• **Task brief**: A verbatim restatement of the data, free of pictures, is what you should output.

• **Supplied data**:
-------

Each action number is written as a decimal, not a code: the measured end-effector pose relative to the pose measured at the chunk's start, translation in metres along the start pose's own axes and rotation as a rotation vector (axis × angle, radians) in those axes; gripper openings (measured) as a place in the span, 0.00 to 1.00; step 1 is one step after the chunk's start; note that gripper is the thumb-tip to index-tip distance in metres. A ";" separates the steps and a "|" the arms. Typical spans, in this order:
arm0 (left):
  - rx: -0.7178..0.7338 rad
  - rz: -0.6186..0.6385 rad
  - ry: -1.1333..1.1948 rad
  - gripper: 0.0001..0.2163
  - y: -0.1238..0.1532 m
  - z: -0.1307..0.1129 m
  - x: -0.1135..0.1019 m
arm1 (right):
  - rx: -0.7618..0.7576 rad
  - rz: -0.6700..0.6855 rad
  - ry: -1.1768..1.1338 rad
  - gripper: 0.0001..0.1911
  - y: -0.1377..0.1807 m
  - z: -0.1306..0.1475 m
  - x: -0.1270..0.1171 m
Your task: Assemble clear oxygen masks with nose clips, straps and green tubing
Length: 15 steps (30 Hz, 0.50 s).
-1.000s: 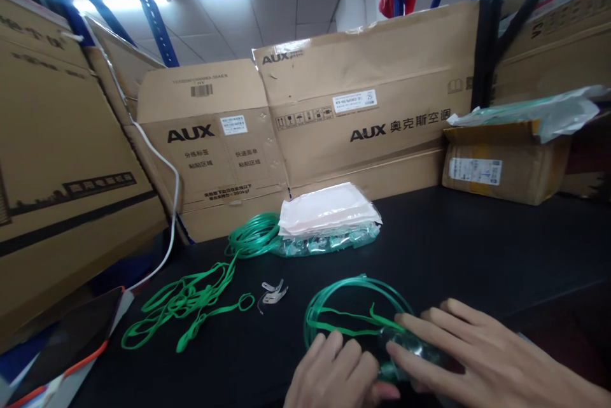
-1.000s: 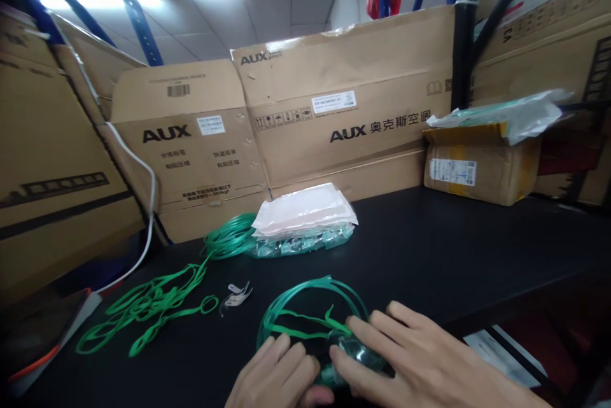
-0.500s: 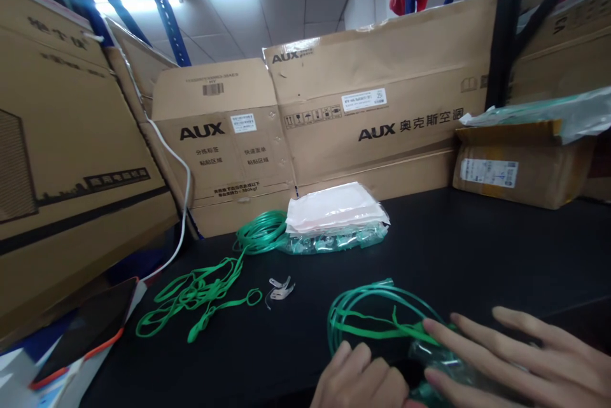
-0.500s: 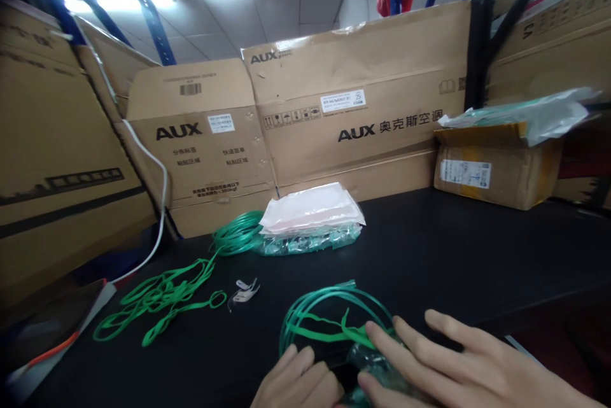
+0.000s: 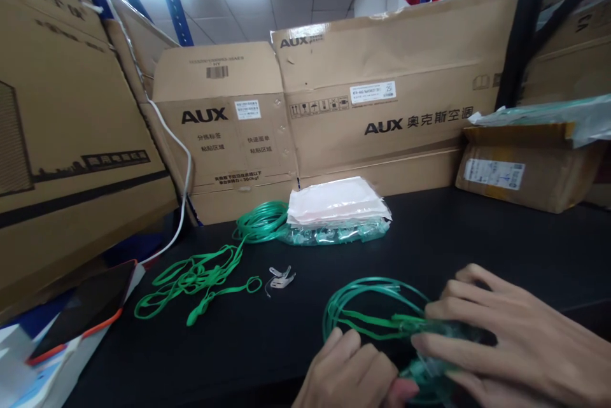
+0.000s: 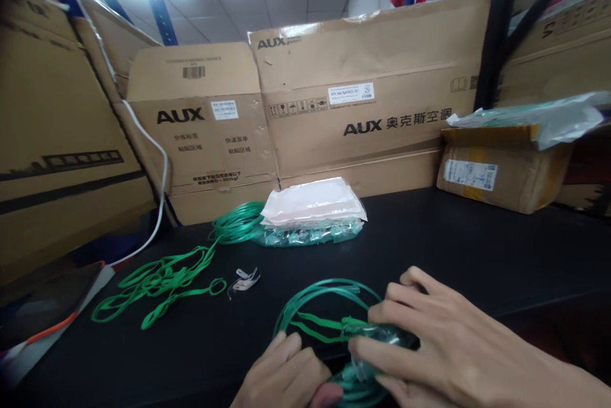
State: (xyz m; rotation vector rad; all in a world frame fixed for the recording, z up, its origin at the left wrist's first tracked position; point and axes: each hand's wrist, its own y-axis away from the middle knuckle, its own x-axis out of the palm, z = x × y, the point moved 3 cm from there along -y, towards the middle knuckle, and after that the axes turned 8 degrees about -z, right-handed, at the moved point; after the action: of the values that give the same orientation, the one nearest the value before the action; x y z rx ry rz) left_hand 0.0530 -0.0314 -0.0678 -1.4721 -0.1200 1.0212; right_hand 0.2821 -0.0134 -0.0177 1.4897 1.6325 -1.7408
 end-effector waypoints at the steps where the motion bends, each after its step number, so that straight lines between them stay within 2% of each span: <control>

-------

• **Your response**:
Each action number is written as a decimal, not a code: the measured end-effector pose relative to the pose measured at the chunk's start, translation in metres along the start pose's own axes and rotation as a rotation vector (axis × angle, radians) in those axes; gripper openings (measured) as a place in the span, 0.00 to 1.00; step 1 is one step after the chunk's start; note that gripper is the thumb-tip to index-tip distance in metres. A ";" separates the steps and a "|" the arms. Typical spans, in this order:
arm0 (left):
  - rx: -0.7178..0.7338 rad
  - rz: -0.6186..0.6385 rad
  - ry: -1.1333..1.1948 rad
  - gripper: 0.0001..0.2163
  - y: -0.1238..0.1532 m
  - z: -0.1307..0.1129 m
  - x: -0.1135..0.1019 m
arm1 (right):
  - rx: -0.7618..0.7576 rad
  - rz: -0.6700..0.6855 rad
  - ry: -1.1768..1.1338 rad
  - gripper: 0.0001..0.1911
  - y: -0.1377..0.1807 m
  - z: -0.1306..0.1475 m
  - x: -0.1270..0.1171 m
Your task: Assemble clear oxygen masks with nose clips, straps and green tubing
Length: 15 steps (30 Hz, 0.50 s).
-1.000s: 
-1.000s: 
-0.500s: 
-0.500s: 
+0.000s: 
+0.000s: 
State: (xyz m; rotation vector rad; all in a world frame fixed for the recording, z up, its origin at the left wrist's first tracked position; point and axes: each hand's wrist, its own y-axis away from the middle knuckle, its own x-axis out of the palm, z = x × y, the point moved 3 cm from there along -y, towards the middle knuckle, and after that the axes turned 8 degrees about -z, right-handed, at the moved point; after the action: of the values that give the same orientation, the one nearest the value before the action; x y z rx ry rz) left_hand 0.0530 -0.0314 -0.0678 -1.4721 -0.1200 1.0212; right_hand 0.2821 -0.0134 -0.0177 1.4897 1.6325 -1.7408
 end-effector waypoints at the steps where the motion bends, each after its step number, so that straight lines between them stay within 2% of each span: <control>

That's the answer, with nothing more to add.